A review of the Decree as a whole, therefore, makes clear that despite the erroneous use of the term "community property," the court understood that the Palomino residence was held in joint tenancy. In any event, joint tenancy property and community property are treated alike in dissolution cases. Toth, 190 Ariz. at 220. We therefore agree with Husband that the superior court's erroneous reference to "community property" was "harmless and did not affect either party's substantial rights."
¶20 Wife next argues that because she contributed $85,000 toward the $100,000 down payment, she should have received 85% of the sales proceeds. "The parties did not intend to gift to each other equal ownership in the property," she contends, and so it was "not fair and equitable to order both parties to equally share in the net sale proceeds."

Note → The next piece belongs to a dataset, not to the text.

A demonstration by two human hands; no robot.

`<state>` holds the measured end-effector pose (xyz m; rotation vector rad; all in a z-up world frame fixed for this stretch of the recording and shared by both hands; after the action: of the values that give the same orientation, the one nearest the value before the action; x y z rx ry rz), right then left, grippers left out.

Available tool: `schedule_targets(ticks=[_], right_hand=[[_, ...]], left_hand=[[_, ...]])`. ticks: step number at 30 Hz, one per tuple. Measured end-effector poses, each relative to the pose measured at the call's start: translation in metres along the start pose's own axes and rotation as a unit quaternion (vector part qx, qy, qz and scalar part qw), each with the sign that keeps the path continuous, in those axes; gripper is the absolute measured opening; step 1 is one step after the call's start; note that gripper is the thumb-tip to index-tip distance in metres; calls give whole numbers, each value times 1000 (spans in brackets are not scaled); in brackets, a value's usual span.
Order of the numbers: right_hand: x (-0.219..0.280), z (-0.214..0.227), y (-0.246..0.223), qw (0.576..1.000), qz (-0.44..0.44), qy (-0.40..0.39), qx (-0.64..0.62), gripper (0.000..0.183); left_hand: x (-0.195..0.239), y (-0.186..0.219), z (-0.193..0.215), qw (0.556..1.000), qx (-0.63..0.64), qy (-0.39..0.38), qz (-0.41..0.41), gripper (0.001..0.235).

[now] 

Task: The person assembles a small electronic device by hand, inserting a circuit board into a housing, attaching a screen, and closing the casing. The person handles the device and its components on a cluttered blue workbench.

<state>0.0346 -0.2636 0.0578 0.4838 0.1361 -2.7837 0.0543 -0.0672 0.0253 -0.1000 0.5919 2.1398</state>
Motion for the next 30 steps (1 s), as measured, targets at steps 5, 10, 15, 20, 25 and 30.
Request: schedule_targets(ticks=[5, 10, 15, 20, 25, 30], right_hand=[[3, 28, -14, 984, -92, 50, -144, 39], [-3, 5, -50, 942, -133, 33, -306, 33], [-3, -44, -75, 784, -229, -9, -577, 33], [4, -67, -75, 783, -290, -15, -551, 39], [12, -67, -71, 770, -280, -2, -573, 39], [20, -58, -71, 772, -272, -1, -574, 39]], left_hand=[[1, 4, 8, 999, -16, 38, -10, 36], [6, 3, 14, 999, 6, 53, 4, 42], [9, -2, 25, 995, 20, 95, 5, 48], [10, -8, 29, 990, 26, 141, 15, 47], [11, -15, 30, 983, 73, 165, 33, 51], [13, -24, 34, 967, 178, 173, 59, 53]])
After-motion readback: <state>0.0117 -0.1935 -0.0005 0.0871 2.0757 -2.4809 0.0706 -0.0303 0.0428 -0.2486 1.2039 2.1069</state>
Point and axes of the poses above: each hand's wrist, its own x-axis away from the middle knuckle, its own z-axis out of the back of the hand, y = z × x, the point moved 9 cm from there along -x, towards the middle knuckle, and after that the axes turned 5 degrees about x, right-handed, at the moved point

¶21 Upon their acquisition of the residence as joint tenants, Husband and Wife each acquired a one-half interest in the property. See Superior Court, 188 Ariz. at 373 ("Joint tenants hold an equal, undivided interest in the subject property."); Tenancy, Black's Law Dictionary (11th ed. 2019) (defining "joint tenancy" as "[a] tenancy with two or more coowners who are not spouses on the date of acquisition and have identical interests in a property with the same right of possession."). The court therefore did not abuse its discretion in dividing the residence's net sale proceeds equally between the parties. Indeed, the court would have abused its discretion had it adopted Wife's proposal to divide the sale proceeds in proportion to the parties' initial contributions toward the purchase price. See Valladee v. Valladee, 149 Ariz. 304, 311 (App. 1986) (holding that court abused its discretion in making a substantially unequal division of real property that spouses held in joint tenancy "solely in order to reimburse husband for expending his separate funds to acquire" the property); Whitmore v. Mitchell, 152 Ariz. 425, 427 (App. 1987) ("[A]bsent an agreement to the contrary, a court may not, upon dissolution, order a substantially unequal division of joint tenancy property solely for the purpose of reimbursing one of the parties for expending his or her separate funds to initially acquire the property.").
After Oral Argument, Wife filed a supplemental notice of legal authority citing Duston v. Duston, 498 P.2d 1174 (Colo.App. 1972) and Jezo v. Jezo, 127 N.W.2d 246 (Wis. 1964) in support of her position. To the extent these out-of-state cases support a result different from the one required by the Arizona authorities cited herein, we decline to follow them.
b. Husband's Affidavit Terminating Right of Survivorship
¶22 Wife argues that the superior court erred in denying her Rule 85(b) motion, insisting that Husband's post-trial recording of the affidavit terminating right of survivorship under A.R.S. § 33-431(E) supports her claim to 85% of the proceeds from the sale of the Palomino residence. The recording of the affidavit, she explains, "converted their [joint tenancy] ownership into a tenancy in common," "a form of ownership in which each co-tenant owns a separate fractional share" of the subject property. Because the recording of the affidavit left the parties "tenants in common," they were each entitled to an interest "in the sale proceeds in proportion to their initial contributions [to] the purchase of the property." We review the "denial of a motion for relief from judgment under Rule 85 for an abuse of discretion, giving deference to the superior court's factual findings." Johnson v. Edelstein, 252 Ariz. 230, 233, ¶ 12 (App. 2021).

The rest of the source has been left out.